Authors: Jason A. Mendoza, David Cowan, and Yan Liu
Affiliations: Mendoza and Liu are with the Department of Pediatrics, Baylor College of Medicine, Houston, TX. Cowan is with Program Evaluation, Safe Routes to School National Partnership, Englewood, CO.
Acceptance Date: January 1, 2013
Background: Few reports examined long term predictors of children’s active commuting to school (walking or cycling to school, ACS).
Purpose: To identify predictors of ACS over one school year among a sample of children with relatively high rates of ACS.
Methods: Parents were surveyed in September 2010 (Time 1) and April 2011 (Time 2). The dependent variable was children’s commuting mode to school (active versus passive). Independent variables included: 1) parents’ outcome expectations (from Social Cognitive Theory: the expected risks/benefits for their child doing ACS), 2) distance to school, 3) participation in an adult-led walk to school group, 4) temperature, and 5) child demographics. Generalized mixed-models estimated odds ratios for ACS (n=369 or 49.7% of Time 1 respondents).

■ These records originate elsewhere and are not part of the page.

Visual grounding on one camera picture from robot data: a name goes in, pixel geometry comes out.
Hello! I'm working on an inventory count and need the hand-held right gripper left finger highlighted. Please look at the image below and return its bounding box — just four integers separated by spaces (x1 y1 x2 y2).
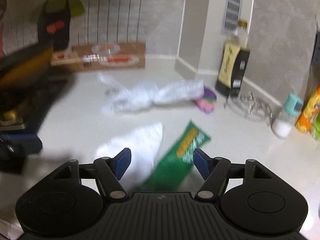
51 148 132 198

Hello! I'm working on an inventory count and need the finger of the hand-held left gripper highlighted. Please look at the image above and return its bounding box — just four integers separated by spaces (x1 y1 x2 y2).
0 133 43 155

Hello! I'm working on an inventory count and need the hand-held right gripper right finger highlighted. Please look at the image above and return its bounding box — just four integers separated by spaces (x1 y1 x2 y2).
193 148 272 199

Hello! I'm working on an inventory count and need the white tissue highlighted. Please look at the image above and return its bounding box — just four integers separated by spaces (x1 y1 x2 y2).
96 122 165 183

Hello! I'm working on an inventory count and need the green packet with orange print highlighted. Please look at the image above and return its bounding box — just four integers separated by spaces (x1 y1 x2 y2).
132 120 212 193

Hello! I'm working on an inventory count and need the black gas stove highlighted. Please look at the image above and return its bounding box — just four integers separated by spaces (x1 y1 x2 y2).
0 75 75 135

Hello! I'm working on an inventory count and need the pink and purple sponge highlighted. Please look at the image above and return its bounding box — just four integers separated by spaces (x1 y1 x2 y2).
192 86 217 114

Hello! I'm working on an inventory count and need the clear glass holder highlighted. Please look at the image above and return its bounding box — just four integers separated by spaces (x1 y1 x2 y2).
225 90 273 123

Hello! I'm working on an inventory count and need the black wok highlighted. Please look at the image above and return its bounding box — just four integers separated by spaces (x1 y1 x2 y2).
0 42 54 105

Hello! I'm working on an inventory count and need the crumpled clear plastic bag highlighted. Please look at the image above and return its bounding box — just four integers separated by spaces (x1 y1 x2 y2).
99 72 205 115

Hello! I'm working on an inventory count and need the salt shaker with teal lid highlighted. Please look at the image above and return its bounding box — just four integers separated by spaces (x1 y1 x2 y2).
271 93 304 139

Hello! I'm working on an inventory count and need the soy sauce bottle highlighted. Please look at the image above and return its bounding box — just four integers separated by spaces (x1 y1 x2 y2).
214 20 251 97

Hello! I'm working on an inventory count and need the green plastic bag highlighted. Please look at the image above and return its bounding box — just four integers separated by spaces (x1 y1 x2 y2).
311 112 320 140

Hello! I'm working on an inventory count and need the cartoon wall poster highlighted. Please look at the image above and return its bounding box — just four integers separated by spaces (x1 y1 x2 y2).
0 0 147 72

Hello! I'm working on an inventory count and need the white wall vent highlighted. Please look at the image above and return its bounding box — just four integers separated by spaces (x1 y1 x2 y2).
221 0 245 34

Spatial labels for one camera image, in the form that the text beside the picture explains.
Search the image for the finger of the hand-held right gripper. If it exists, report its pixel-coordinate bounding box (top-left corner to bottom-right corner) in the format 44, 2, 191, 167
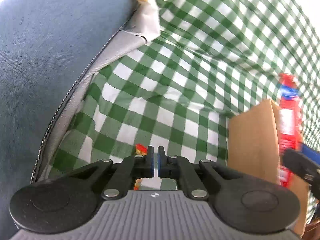
281, 144, 320, 188

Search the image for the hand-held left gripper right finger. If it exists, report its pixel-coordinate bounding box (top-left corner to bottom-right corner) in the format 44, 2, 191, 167
157, 146, 240, 201

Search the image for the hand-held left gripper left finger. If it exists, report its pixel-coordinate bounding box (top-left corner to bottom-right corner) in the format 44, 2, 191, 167
66, 145, 155, 200

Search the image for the small red-ended snack packet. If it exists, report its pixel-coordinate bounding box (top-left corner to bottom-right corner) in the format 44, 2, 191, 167
134, 144, 148, 190

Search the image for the red snack box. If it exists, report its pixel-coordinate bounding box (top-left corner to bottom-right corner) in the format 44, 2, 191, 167
277, 73, 305, 188

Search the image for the cardboard box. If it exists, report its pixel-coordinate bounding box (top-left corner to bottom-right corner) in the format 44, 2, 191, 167
227, 99, 313, 238

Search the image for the green checked cloth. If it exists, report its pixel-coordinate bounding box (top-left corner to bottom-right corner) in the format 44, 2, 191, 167
37, 0, 320, 224

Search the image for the grey zippered cushion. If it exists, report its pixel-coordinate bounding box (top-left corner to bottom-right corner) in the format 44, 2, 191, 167
30, 0, 161, 184

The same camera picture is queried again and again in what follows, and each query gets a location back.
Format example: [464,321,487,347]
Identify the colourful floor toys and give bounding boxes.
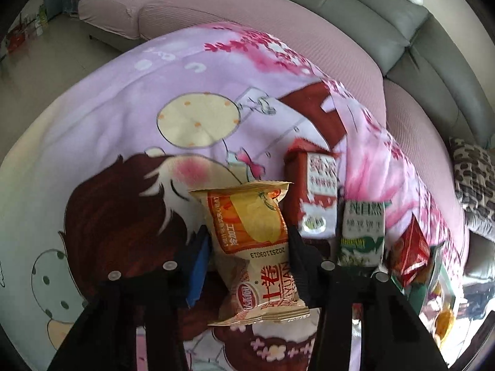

Results: Males (OR=2.59, 95% CI [1.57-4.30]), adult-led walk to school group participation (OR=1.80, 95% CI [1.14-2.86]), parents’ outcome expectations (OR=1.26, 95% CI [1.14-1.39]), temperature (OR=1.03, 95% CI [1.01-1.07), distance to school (OR=0.23, 95% CI [0.14-0.37]), and Latino ethnicity (OR=0.28, 95% CI [0.12-0.65]) were associated with ACS.
Conclusions: Programs and policies sensitive to parents’ concerns, e.g. adult-led walk to school groups, and targeting Latinos and girls appear promising for increasing ACS.